Kevin Carey is the vice president for Education Policy and knowledge management at New America and directs the Education Policy program.

When the first Millennials were born in the early 1980s, the American economy was in the midst of rapid and profound transformation. Good blue-collar jobs were melting away in the face of globalization, mechanization, and de-unionization. They were replaced by new and very different jobs in the nation’s sprawling white-collar economy: banking, insurance, healthcare, education, IT, the management of complex systems and organizations.

So when this generation reached adulthood two decades later, the best path forward was blindingly obvious: go to college, get a degree, and lead a good life. True, college had been getting more expensive. Outstanding college debt had risen to over $200 million, within shouting distance of total credit card balances owed. Borrowing to get a bachelor’s degree was becoming the norm.
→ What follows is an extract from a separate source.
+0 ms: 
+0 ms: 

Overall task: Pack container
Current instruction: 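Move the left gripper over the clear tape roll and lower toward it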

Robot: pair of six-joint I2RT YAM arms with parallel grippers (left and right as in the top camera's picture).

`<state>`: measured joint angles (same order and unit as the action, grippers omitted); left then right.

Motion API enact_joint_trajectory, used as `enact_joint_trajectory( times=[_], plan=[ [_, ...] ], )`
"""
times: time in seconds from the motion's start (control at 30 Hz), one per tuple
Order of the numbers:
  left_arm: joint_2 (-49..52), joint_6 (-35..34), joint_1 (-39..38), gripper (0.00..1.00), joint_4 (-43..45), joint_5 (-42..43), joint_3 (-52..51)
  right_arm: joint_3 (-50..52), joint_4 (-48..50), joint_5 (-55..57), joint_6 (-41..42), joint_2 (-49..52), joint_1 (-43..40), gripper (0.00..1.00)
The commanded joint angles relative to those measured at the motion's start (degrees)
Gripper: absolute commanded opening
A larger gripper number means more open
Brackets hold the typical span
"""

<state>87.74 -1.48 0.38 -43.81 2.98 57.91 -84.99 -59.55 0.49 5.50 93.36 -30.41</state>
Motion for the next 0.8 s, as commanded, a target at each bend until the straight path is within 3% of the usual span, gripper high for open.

But the difference in earnings between people with college degrees and high school diplomas had also been widening quickly. College cost more, but it returned more, and it still didn’t cost that much. State governments, flush with cash from the 1990s economic boom, had been generous. By 2001, state spending per student on higher education was greater than it had ever been.

Millennials responded by going to college in record numbers. The percentage of young people who immediately enrolled after graduating from high school rose from 49 percent in 1980 to 70 percent in 2009. Apostles of the new economy promised that American college grads would use cutting-edge technology to design and market cool high-value things like iPhones, which would be manufactured cheaply overseas, flung along the global supply chain, and sold for a lot of money to highly-paid American college grads.

Some of those promises came true, sort of. But the obvious, inevitable millennial path through college has been marked by more pitfalls and disappointments than almost anyone imagined at the time.

The 2001 recession was followed by a weak recovery and then disaster in 2008, just as the wave of baby boom-echo children entering college was reaching its peak. Those finishing school entered a crippled job market while those just arriving were faced with recession-induced tuition increases that topped 50 percent in states like California. While borrowing of nearly every other kind contracted in the face of declining income and tighter credit standards, outstanding student debt soared past the $1 trillion mark and continues to rise, along with the number of people defaulting on their loans.

Meanwhile, the payoff for all that time and debt became less certain. The college wage premium stopped its rapid growth around the turn of the millennium and has stayed relatively flat since. Both international comparisons and domestic studies suggest that, lofty global reputations notwithstanding, American colleges don’t do a very good job of helping students learn. The research showed that learning was closely tied to the intensity of academic work — yet other studies found that college students were spending substantially less time on academics than they did in previous generations. Tuition and debt were rising even as the education was getting worse.

In fairness, this college crisis narrative sometimes crosses into hyperbole. While more students are borrowing more money to go to college than ever before, the six-figure loan balances often found in newspaper article ledes are atypical. The federal government has devoted enormous new resources to the Pell Grant program over the last six years while putting in place generous income-based repayment programs to help students manage their debt. Yet college debt aggrievement has become so integral to certain kinds of generational self-image that when the Brookings Institution published a sound, data-backed analysis earlier this year suggesting that student loans haven’t really become harder to repay, the typical response was less sober rebuttal than howl of righteous anger.

The Great Recession was terrible for many people, those without college degrees most of all. Degree-holders were less likely to lose their jobs during the crisis and more likely to get lost jobs back. The blue-state, creative-class metropolitan areas where today’s college graduates like to congregate have become low-crime centers of cultural enlightenment. According to the Bureau of Labor Statistics, job categories requiring college education will continue to grow faster than others, and some economists believe the government numbers systematically underestimate the likely growth in college jobs. Historically, college graduates forced to tend bar during recessions have done well in the long run.

But that doesn’t change the fact that ever since the millennial generation first arrived en masse outside the gates of higher education, pretty much everything about college has been stagnant or gotten worse. The newly-created minefield of predatory for-profit colleges represents yet another barrier for this generation to navigate on their way to the good life. Meanwhile, traditional colleges have remained sheltered behind barriers of public subsidy, regulatory protection, and vast reserves of cultural capital, unwilling or unable to use information technology to become better or cheaper in any discernible way.

The promise of millennial higher education has been a disappointment. It will be up to them to build something better for the next generation to come along.